Task goal
Among the entries below, how many lines hold "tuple"? Reply with the number only.

Given records

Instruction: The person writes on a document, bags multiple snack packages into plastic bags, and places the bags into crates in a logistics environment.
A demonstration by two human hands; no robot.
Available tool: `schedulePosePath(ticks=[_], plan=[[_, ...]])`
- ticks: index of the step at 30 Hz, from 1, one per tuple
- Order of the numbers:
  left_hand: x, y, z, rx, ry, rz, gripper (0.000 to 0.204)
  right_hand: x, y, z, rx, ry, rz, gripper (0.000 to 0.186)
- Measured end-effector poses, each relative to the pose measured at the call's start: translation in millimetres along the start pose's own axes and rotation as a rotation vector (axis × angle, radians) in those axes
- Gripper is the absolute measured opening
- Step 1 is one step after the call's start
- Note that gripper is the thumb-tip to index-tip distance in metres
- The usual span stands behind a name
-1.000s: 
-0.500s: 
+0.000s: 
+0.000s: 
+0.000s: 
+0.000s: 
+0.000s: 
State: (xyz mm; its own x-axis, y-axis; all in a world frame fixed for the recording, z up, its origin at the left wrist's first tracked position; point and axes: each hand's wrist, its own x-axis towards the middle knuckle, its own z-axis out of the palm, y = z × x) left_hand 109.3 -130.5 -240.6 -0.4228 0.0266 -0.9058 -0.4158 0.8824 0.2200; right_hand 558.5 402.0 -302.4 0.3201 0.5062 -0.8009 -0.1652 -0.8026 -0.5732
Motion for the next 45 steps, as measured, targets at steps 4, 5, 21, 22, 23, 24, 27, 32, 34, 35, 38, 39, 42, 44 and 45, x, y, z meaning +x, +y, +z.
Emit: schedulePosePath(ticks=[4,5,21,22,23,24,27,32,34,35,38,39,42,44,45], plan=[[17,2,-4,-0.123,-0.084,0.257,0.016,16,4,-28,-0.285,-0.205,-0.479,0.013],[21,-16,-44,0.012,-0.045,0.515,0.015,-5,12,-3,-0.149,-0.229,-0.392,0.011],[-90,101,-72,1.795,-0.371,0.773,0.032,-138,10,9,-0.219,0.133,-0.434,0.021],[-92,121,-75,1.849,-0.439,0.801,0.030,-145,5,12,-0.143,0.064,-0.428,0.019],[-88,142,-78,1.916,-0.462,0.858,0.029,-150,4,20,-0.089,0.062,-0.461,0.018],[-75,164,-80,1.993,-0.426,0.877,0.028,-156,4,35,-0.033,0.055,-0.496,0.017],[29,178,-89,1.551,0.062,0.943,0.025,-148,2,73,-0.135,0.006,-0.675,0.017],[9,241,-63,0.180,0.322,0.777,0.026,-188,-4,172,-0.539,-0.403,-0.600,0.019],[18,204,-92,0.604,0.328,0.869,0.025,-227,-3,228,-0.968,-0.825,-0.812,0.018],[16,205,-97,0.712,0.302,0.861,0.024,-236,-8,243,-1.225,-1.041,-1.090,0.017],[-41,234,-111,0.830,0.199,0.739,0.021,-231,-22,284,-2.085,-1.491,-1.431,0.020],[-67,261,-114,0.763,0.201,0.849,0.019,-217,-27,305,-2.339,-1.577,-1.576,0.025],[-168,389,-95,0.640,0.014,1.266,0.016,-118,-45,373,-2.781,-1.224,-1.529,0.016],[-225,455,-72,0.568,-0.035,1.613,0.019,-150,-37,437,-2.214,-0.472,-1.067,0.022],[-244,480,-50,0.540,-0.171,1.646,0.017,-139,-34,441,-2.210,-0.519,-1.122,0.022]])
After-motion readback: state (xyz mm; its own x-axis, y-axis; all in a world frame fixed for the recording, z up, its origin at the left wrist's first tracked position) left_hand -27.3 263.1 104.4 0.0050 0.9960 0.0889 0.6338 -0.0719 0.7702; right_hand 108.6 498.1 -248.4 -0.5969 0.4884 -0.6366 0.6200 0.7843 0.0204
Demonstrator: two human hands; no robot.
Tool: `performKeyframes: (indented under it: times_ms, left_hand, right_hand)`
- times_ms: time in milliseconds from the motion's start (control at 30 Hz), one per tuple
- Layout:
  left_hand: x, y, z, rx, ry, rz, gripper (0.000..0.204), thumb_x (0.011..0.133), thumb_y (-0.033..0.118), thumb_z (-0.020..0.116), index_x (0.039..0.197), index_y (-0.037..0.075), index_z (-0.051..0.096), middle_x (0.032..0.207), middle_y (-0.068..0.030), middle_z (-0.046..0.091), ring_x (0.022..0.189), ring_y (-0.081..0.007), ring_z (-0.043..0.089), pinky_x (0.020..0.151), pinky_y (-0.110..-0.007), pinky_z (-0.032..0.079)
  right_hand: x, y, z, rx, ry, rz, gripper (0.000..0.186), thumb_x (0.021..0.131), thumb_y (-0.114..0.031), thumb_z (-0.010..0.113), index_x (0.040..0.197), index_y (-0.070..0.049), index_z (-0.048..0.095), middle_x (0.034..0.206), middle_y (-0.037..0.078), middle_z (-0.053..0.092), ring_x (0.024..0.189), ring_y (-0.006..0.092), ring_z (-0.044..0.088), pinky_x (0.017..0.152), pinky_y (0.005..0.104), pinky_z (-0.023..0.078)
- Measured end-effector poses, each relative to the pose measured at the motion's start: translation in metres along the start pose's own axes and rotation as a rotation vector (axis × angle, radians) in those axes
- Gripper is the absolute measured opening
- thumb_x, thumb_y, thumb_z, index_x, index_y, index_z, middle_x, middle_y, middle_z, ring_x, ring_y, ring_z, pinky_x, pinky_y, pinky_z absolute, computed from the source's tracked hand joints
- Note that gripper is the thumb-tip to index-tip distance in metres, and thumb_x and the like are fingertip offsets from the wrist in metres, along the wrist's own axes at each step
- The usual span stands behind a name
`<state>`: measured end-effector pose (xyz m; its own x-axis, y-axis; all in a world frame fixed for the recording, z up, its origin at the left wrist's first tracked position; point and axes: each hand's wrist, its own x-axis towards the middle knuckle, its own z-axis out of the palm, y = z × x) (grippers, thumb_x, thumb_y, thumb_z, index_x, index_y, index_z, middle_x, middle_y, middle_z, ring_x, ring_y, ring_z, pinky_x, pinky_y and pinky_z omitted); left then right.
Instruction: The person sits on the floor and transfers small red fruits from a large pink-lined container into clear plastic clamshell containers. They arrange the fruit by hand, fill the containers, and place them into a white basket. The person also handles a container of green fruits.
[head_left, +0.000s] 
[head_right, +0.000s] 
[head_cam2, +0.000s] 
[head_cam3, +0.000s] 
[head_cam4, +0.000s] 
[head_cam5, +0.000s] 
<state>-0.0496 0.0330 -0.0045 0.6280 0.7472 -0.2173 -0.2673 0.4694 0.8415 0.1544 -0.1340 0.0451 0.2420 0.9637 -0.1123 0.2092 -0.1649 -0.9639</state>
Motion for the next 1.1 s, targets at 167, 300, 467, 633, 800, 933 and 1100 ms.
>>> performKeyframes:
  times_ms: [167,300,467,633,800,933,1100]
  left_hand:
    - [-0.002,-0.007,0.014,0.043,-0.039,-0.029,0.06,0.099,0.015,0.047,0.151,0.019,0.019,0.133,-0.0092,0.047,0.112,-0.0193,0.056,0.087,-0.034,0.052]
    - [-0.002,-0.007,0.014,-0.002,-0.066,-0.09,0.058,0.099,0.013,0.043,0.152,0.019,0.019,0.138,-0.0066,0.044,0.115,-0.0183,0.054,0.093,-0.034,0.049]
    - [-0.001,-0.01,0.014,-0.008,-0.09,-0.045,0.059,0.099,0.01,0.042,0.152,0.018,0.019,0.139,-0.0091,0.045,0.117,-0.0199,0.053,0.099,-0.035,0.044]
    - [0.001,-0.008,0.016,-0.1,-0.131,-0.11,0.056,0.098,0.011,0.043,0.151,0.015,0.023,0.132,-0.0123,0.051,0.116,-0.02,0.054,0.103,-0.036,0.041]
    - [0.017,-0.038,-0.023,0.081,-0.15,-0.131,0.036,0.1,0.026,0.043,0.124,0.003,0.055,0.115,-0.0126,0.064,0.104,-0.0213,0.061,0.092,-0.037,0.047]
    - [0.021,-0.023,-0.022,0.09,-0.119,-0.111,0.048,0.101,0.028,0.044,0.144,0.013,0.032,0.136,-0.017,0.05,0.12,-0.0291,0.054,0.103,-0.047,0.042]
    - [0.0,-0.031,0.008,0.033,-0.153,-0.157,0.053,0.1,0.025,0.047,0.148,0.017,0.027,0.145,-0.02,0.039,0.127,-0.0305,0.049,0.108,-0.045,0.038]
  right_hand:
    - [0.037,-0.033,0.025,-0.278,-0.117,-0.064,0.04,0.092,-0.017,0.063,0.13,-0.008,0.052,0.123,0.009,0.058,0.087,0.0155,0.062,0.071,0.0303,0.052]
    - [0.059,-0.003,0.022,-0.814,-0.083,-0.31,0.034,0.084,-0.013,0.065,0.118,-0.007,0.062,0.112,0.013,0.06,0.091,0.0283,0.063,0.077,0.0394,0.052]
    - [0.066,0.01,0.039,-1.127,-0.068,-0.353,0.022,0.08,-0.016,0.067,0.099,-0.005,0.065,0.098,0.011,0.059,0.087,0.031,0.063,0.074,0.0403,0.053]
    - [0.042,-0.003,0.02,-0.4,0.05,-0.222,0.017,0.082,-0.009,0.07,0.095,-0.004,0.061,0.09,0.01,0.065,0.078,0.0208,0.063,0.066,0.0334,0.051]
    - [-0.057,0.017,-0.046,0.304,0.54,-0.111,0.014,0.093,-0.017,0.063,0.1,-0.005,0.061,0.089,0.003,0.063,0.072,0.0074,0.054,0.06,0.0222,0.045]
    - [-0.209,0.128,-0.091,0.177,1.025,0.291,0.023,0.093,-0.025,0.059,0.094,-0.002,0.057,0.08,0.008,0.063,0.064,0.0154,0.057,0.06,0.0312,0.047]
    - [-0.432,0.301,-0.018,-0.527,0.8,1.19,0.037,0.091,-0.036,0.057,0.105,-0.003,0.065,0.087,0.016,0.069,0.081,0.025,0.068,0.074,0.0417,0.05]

Written response
2